Recovery and Management for Stomatitis in Cats
Cats who eat dry food tend to have better outcomes after dental surgery. Dry food helps prevent postoperative complications such as vomiting and diarrhea. Some owners feed wet food during healing to keep their cats hydrated. However, wet food can cause problems because cats require extra chewing and swallowing.
Medications are available for cats that don’t like to eat soft foods to stimulate their appetite. These drugs include phenylpropanolamine (PPA), megestrol acetate, medetomidine, and dexmedetomidine. PPA stimulates the release of serotonin, a neurotransmitter associated with feelings of well-being. Megestrol acetate increases the production of growth hormones. Medetomidine suppresses pain signals and reduces anxiety.

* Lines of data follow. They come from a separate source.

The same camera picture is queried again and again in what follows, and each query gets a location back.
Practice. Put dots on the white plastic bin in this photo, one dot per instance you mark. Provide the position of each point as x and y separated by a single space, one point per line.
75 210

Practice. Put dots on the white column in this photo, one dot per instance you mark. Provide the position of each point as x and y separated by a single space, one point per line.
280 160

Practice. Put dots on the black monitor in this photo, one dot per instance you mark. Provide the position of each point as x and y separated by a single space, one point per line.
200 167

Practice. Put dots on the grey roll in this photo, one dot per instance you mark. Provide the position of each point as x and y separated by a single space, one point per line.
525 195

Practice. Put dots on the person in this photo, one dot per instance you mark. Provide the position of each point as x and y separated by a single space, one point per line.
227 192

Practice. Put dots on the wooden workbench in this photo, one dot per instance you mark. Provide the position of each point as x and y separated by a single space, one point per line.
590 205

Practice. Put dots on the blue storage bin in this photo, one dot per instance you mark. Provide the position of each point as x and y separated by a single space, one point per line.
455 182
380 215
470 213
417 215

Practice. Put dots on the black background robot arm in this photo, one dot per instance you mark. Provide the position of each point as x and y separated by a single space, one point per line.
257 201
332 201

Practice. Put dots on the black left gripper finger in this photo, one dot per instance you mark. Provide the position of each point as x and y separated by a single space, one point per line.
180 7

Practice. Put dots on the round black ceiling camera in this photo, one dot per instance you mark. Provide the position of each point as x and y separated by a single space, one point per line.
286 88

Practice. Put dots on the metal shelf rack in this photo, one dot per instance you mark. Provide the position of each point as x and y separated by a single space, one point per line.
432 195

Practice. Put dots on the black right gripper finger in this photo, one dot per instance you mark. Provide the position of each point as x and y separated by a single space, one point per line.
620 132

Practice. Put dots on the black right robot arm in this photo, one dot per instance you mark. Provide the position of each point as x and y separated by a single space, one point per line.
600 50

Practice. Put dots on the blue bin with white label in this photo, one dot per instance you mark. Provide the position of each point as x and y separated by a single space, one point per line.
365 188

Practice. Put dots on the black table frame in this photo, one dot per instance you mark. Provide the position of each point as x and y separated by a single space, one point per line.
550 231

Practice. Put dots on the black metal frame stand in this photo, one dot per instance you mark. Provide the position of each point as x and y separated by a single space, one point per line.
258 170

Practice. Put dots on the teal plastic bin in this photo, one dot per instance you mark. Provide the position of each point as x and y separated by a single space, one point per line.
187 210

Finally, dexmedetomidine causes sedation without affecting breathing.
Once the gum tissue has healed, the teeth have been removed, and the cat can chew normally again, most cats are ready for regular meals. You can offer your small cat amounts of canned food every few hours. Make sure to give plenty of water throughout the day.
Prevention of Feline Dental Disease
Prevention Tips for Feline Stomatitis
- Feed your cat fresh soft food every day.
- Dental cleanings (Dental Care). Brush them at least once a week. If you notice any signs of infection, take your cat to the vet immediately.
- Make sure your cat gets plenty of exercise. Exercise helps keep their body strong and healthy.
- Don’t let your cat lick his lips excessively. This could lead to bacterial infections.
- Avoid giving your cat too many treats. Too much sugar can cause tooth decay.
- Keep your cat away from other animals. They may carry infectious diseases that could infect your cat.
- Be careful not to allow your cat to eat or drink anything he shouldn’t.
- Clean up any spills promptly.
- Consult your veterinarian before giving your human-cat medicine.
- Do not use household products such as bleach or ammonia near.